■ EXERCISE AIM
Of the entries below, return exactly those lines that fall between the one containing "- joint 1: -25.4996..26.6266" and the one containing "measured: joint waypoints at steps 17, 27", the two end lines included.
SUPPLIED MATERIAL START
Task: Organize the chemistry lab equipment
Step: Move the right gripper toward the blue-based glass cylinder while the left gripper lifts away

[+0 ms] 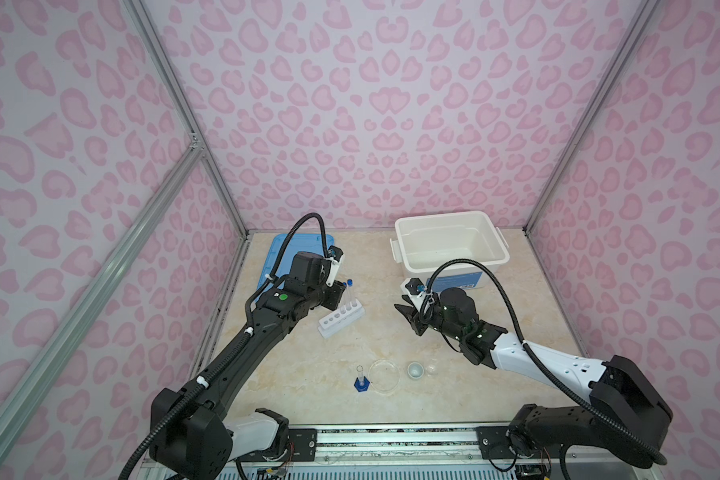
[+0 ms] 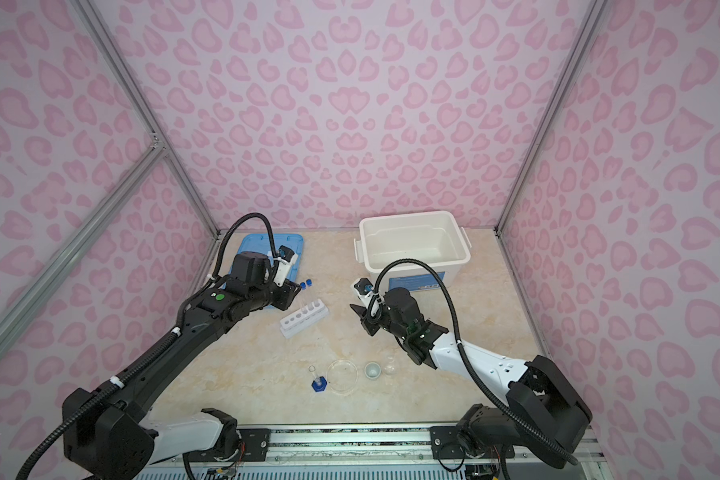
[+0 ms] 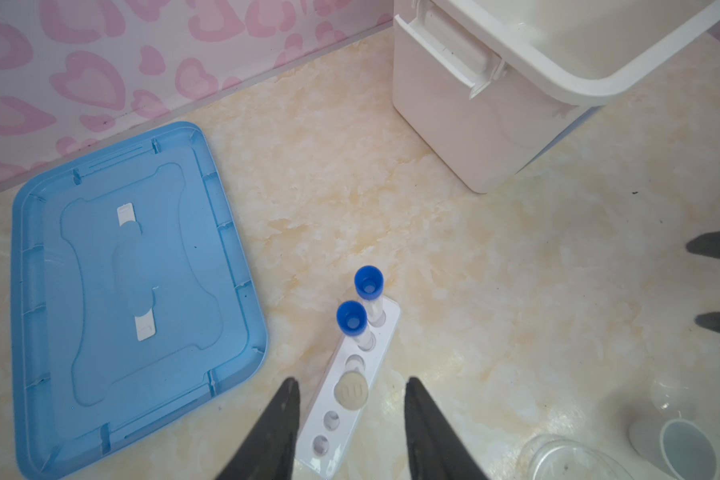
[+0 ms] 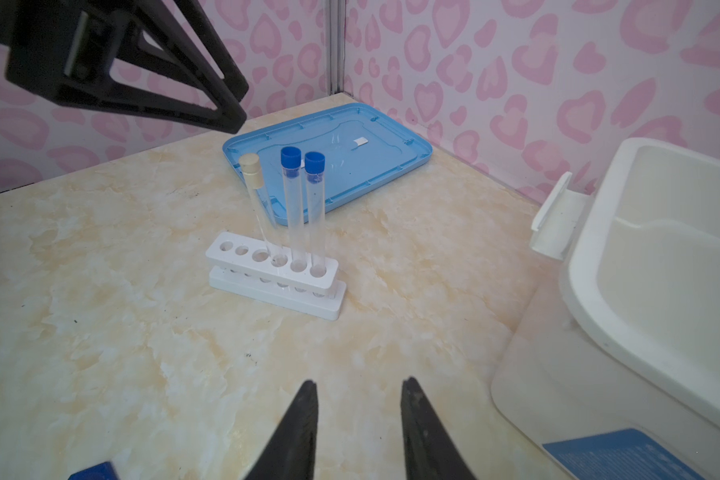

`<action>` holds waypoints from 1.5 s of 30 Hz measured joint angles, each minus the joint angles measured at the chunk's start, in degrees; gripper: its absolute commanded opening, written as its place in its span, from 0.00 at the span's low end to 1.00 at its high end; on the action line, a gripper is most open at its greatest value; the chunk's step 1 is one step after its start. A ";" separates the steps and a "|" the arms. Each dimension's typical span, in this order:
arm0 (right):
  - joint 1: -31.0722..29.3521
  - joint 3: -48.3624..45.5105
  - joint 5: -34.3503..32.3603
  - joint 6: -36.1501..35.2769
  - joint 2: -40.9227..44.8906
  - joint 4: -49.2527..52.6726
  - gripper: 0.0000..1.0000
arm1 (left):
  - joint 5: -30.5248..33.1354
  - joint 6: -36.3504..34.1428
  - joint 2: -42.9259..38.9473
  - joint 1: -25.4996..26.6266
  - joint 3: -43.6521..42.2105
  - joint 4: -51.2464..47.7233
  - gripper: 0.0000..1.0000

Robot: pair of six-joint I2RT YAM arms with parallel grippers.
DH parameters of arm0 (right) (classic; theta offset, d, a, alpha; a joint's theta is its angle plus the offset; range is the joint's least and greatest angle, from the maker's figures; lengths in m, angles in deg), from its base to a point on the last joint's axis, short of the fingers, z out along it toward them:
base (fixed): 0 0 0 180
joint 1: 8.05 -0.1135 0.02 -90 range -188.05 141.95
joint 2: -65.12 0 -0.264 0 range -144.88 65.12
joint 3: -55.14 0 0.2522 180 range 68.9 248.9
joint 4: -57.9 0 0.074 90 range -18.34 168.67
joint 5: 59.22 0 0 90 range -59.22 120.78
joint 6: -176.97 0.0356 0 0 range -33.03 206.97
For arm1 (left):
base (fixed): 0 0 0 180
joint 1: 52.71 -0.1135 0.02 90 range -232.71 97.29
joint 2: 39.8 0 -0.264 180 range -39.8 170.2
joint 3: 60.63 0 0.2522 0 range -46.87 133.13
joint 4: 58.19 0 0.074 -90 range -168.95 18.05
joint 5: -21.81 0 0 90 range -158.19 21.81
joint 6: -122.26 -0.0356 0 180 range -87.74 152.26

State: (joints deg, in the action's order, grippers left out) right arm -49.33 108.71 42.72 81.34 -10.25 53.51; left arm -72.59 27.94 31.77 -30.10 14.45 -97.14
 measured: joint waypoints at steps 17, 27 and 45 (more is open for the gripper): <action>-3.23 0.22 -4.13 -0.02 5.20 5.46 0.36 | -6.12 2.43 -9.66 -1.73 -2.67 3.41 0.57; -5.92 -0.28 -7.76 0.76 9.86 12.04 0.40 | -9.70 4.28 -16.39 -3.30 -5.97 5.86 0.63; -17.44 -4.31 -18.75 9.79 18.53 24.09 0.53 | -10.19 8.98 -25.99 -3.89 -11.37 8.59 0.98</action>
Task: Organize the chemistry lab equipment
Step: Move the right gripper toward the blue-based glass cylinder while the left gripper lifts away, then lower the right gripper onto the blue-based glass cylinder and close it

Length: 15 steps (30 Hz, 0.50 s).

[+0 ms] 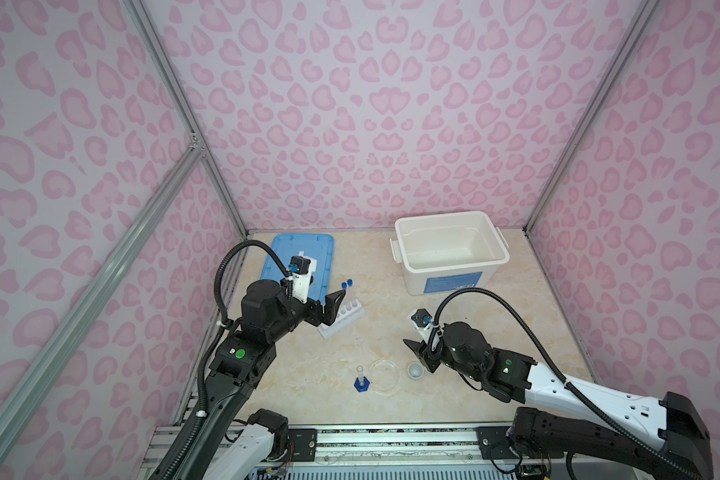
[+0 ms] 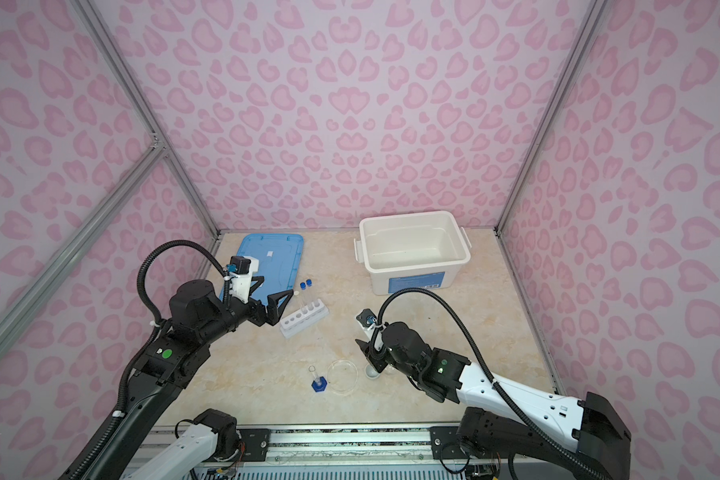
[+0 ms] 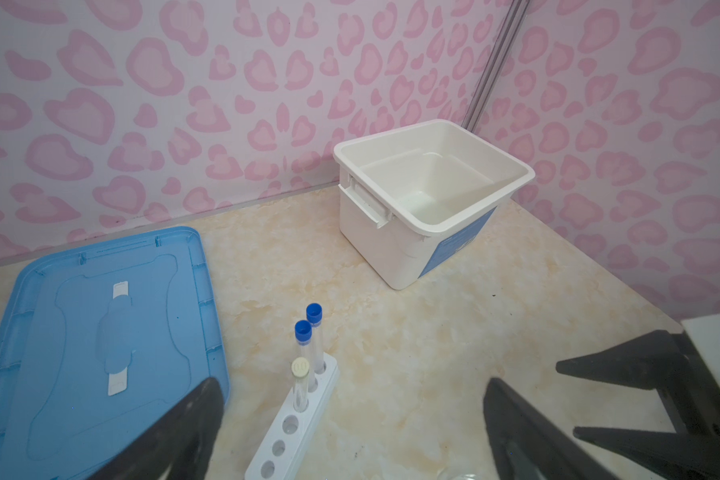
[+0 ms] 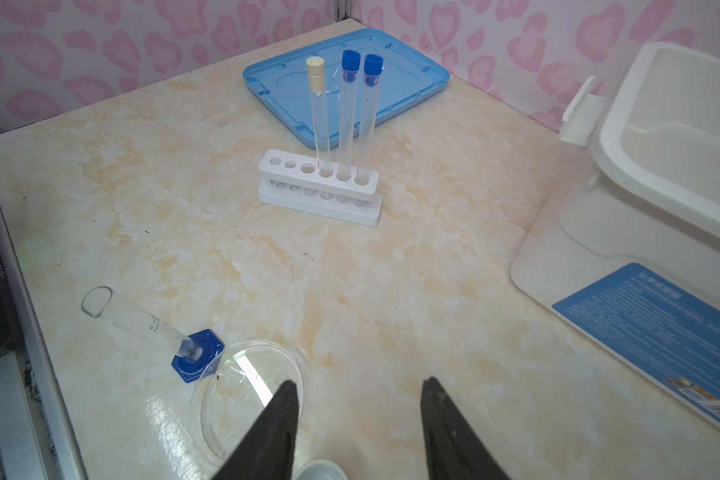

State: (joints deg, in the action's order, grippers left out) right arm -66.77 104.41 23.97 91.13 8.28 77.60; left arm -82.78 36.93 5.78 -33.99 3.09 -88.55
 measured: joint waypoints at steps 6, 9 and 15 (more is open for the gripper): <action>-4.79 -0.24 -4.61 3.82 0.48 1.75 0.67 | 1.11 0.87 -1.09 -0.13 -0.02 0.35 0.98; -8.07 -0.22 -7.08 5.38 -0.66 2.51 0.71 | 1.38 1.14 -1.60 -0.26 -0.66 0.44 0.98; -15.96 -0.15 -11.82 8.72 -6.71 0.96 0.70 | 1.84 0.96 -3.43 -0.39 -2.25 1.51 0.97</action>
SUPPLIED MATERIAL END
■ EXERCISE ANSWER
  - joint 1: -25.4996..26.6266
  - joint 3: -43.6521..42.2105
  - joint 4: -51.2464..47.7233
  - gripper: 0.0000..1.0000

Robot: pair of six-joint I2RT YAM arms with parallel grippers.
DH parameters of arm0 (right) (classic; theta offset, d, a, alpha; a joint's theta is its angle plus the offset; range is the joint's least and greatest angle, from the maker's figures; lengths in m, angles in deg), from its base to a point on the last joint's axis, short of the fingers, z out along it toward them:
base (fixed): 0 0 0 180
joint 1: 8.05 -0.1135 0.02 -90 range -188.05 141.95
joint 2: -65.12 0 -0.264 0 range -144.88 65.12
joint 3: -55.14 0 0.2522 180 range 68.9 248.9
joint 4: -57.9 0 0.074 90 range -18.34 168.67
joint 5: 59.22 0 0 90 range -59.22 120.78
joint 6: -176.97 0.0356 0 0 range -33.03 206.97
For arm1 (left):
base (fixed): 0 0 0 180
joint 1: 52.71 -0.1135 0.02 90 range -232.71 97.29
joint 2: 39.8 0 -0.264 180 range -39.8 170.2
joint 3: 60.63 0 0.2522 0 range -46.87 133.13
joint 4: 58.19 0 0.074 -90 range -168.95 18.05
joint 5: -21.81 0 0 90 range -158.19 21.81
joint 6: -122.26 -0.0356 0 180 range -87.74 152.26

State: (joints deg, in the action's order, grippers left out) right arm -49.33 108.71 42.72 81.34 -10.25 53.51; left arm -72.59 27.94 31.77 -30.10 14.45 -97.14
 measured: joint waypoints at steps 17, 27 and 45 (more is open for the gripper): <action>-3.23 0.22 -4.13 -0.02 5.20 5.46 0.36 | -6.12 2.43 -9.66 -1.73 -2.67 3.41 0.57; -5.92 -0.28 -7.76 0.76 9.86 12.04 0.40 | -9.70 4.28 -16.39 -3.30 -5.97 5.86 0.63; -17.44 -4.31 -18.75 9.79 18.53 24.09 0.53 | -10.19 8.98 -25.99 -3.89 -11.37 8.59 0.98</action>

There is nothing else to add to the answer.